The Lansing City Council agreed Monday night to let voters decide in November whether to switch the city’s elections to ranked choice voting.
Under that system, voters would rank candidates for mayor, City Council and city clerk in order of preference. The candidate with more than 50% of first-choice votes wins automatically. If no candidate gets that majority, the candidate with the fewest first-choice votes is eliminated. Results are retabulated until someone gets a majority of first-choice votes.
If ballot measures pass on Nov. 2, ranked choice voting would eliminate Lansing’s nonpartisan primary, saving about $80,000 annually. Lansing's first ranked choice election would happen in 2023.
Jim DeLine, a backer of ranked choice voting, says it makes campaigning less divisive.
"I was going door to door one year for a mayoral candidate and the instructions that they gave us was, ‘If there’s a sign in the yard for my opponent, don’t go knock on the door — that person has already made up their mind,'" DeLine said. "But with ranked choice voting you go to the door anyway and you say, ‘I see you’ve got a sign in your yard for candidate B. Let me tell you about my candidate and the similarities. So if you’re going to vote for your candidate as a first choice, please put my candidate as your second choice.’”
Some City Council members worry ranked choice voting will be confusing. They say people are used to the principle of one person, one vote.
"This is a very unproven election method," Council Member Adam Hussain said of ranked choice voting. "We're actually seeing the opposite of what was intended.

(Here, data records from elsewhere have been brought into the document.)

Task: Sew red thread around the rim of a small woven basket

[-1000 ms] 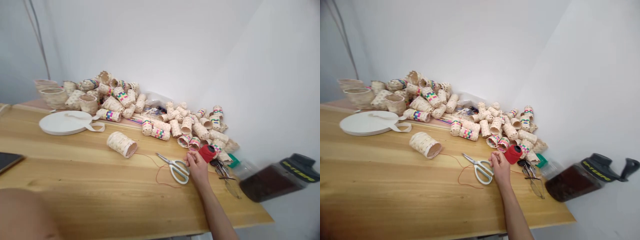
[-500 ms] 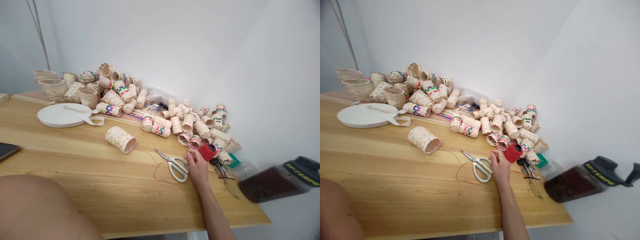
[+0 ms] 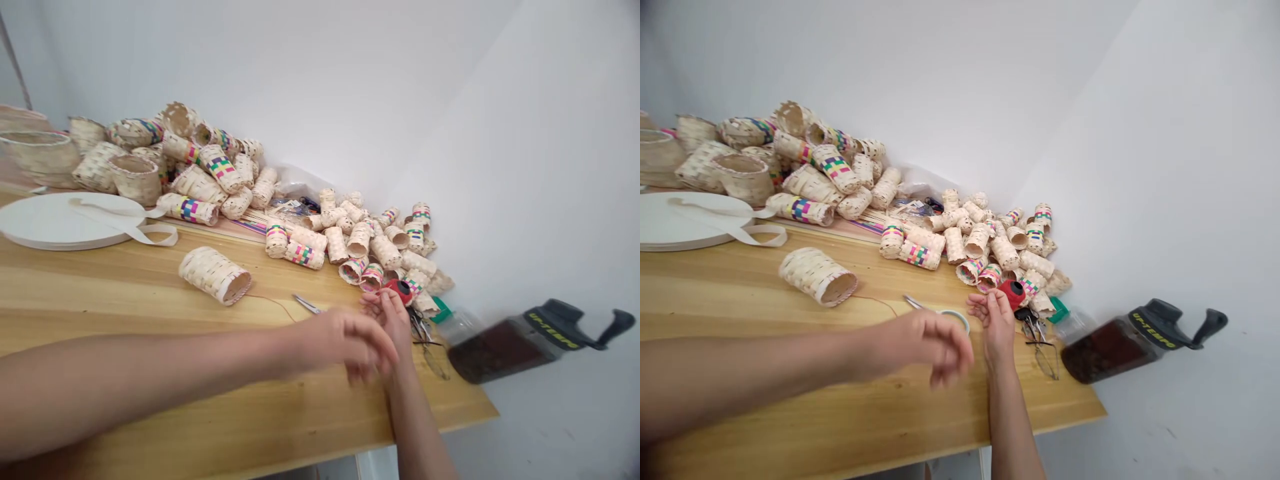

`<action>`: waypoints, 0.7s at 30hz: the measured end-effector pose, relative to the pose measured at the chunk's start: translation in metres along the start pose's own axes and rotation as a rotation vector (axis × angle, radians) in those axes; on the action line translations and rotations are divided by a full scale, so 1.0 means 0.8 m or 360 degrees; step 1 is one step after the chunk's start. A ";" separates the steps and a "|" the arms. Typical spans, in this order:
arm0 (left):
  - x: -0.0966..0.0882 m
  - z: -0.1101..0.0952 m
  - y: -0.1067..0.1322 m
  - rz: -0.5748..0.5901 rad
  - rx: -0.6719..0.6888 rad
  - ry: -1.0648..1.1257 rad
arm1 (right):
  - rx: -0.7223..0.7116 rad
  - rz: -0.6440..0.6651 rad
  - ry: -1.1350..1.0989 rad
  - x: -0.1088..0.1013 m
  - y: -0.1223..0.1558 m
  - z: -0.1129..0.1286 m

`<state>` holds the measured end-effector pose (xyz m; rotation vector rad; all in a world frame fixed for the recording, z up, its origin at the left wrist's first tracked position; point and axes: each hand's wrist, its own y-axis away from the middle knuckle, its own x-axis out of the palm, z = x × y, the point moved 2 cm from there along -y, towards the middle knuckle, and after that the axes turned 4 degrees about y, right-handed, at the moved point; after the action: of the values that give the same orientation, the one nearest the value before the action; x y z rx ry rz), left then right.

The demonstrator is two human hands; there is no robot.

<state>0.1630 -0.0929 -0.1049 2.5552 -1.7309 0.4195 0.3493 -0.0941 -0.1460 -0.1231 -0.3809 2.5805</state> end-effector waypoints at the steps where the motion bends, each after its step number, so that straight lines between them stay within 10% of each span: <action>1: -0.019 0.003 -0.014 -0.0190 -0.0041 0.0037 | 0.0026 0.0050 -0.0028 0.003 0.002 0.002; 5: -0.075 0.023 -0.050 -0.0704 -0.0020 -0.0091 | 0.0073 0.0214 -0.0069 0.015 0.010 0.007; 21: -0.072 0.053 -0.057 -0.0465 0.0268 -0.0393 | -0.0057 0.0416 -0.0005 0.031 0.021 0.004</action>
<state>0.1935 -0.0306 -0.1535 3.0338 -1.3977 0.2547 0.3197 -0.0958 -0.1485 -0.1935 -0.4375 2.8317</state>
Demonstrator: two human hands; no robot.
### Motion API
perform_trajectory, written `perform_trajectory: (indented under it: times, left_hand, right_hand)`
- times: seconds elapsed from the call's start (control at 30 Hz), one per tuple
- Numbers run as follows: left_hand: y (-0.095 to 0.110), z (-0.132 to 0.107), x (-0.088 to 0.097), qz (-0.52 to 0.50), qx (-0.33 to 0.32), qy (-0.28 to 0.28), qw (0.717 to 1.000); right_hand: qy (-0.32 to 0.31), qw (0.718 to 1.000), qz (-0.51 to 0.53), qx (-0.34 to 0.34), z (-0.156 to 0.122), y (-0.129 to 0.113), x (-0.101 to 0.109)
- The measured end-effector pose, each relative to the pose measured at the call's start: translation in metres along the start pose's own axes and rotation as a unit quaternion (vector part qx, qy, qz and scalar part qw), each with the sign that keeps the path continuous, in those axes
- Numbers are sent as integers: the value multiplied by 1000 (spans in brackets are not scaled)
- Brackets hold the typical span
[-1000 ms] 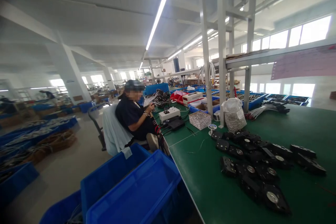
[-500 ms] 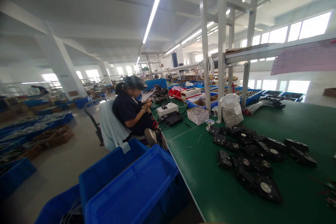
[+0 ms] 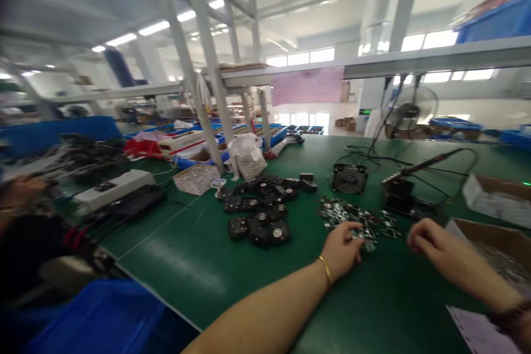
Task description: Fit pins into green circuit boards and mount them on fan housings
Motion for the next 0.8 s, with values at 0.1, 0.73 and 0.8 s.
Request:
perform_trajectory:
  times: [0.1, 0.73, 0.8]
  left_hand:
    - [4, -1, 5, 10, 2, 4, 1000]
    - [13, -5, -3, 117, -50, -75, 989]
    - [15, -6, -4, 107, -43, -81, 990]
  right_hand:
    - [-143, 988, 42, -36, -7, -14, -33]
    - [-27, 950, 304, 70, -3, -35, -45]
    - [0, 963, 254, 92, -2, -34, -47]
Point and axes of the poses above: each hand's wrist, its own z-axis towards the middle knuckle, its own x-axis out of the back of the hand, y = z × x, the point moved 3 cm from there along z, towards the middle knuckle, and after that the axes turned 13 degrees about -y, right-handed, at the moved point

We're actually seeing voters disenfranchised."
New York City debuted ranked choice voting for its mayoral primary this summer. But the race plunged into chaos when the Board of Elections released incorrect results and then scrambled to correct them before tallying a mountain of absentee ballots.
DeLine says those problems weren't a reflection of ranked choice voting itself. Initially, New York's Board of Elections mistakenly tabulated test ballots along with the real ones.
In 2019, Eastpointe became the first Michigan city to use ranked choice voting. It adopted the system to settle a lawsuit from the U.S. Department of Justice. That suit argued Eastpointe's winner-take-all system diluted the power of Black voters in citywide council races.